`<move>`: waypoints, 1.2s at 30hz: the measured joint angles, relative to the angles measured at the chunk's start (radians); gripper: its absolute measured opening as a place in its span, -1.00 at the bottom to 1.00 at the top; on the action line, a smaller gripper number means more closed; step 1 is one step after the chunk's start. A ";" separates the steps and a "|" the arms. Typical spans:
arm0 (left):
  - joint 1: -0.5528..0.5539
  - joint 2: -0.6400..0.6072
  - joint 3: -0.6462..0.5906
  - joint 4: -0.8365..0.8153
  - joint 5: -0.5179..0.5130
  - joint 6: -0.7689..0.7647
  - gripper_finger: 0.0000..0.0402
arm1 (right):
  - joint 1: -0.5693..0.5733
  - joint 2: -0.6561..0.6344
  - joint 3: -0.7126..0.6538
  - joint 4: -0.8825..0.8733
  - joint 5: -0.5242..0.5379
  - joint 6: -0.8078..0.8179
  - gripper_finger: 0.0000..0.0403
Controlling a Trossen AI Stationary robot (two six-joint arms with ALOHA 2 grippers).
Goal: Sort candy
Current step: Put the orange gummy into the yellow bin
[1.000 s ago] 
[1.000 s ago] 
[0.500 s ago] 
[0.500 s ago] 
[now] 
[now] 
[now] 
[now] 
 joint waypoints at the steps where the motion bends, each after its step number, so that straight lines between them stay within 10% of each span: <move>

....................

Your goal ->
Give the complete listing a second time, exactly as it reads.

Worked solution ->
`<move>`: waypoints, 1.2s at 30hz: the measured joint angles, relative to the angles measured at the chunk's start (radians); gripper: its absolute measured opening as a place in its span, -1.00 at the bottom to 1.00 at the top; on the action line, a smaller gripper number means more closed; step 1 is one step after the chunk's start. A ";" separates the steps and a "|" the arms. Typical spans:
arm0 (left):
  - joint 1: -0.5528..0.5539
  - joint 2: -0.6400..0.6072
  - joint 3: -0.6462..0.5906
  - joint 4: -0.8365..0.8153
  - joint 5: -0.5179..0.5130
  - joint 6: -0.7689..0.7647
  - gripper_finger: 0.0000..0.0402
arm1 (right):
  - joint 1: -0.5693..0.5733
  - joint 2: -0.6561..0.6344
  - joint 3: -0.7126..0.6538
  - joint 4: -0.8825..0.8733
  - joint 5: -0.5242..0.5379
  - joint 6: -0.8078..0.8179
  - gripper_finger: 0.0000..0.0403
Controlling a Trossen AI Stationary robot (two six-joint arms with ALOHA 2 grippers).
Goal: Sort candy
Current step: Put the orange gummy into the yellow bin
[1.000 s ago] 
[1.000 s ago] 
[0.500 s ago] 
[0.500 s ago] 
[now] 
[now] 
[now] 
[now] 
 joint waypoints at the steps where the motion bends, each after its step number, so that straight lines between them stay within 10% of each span: <move>

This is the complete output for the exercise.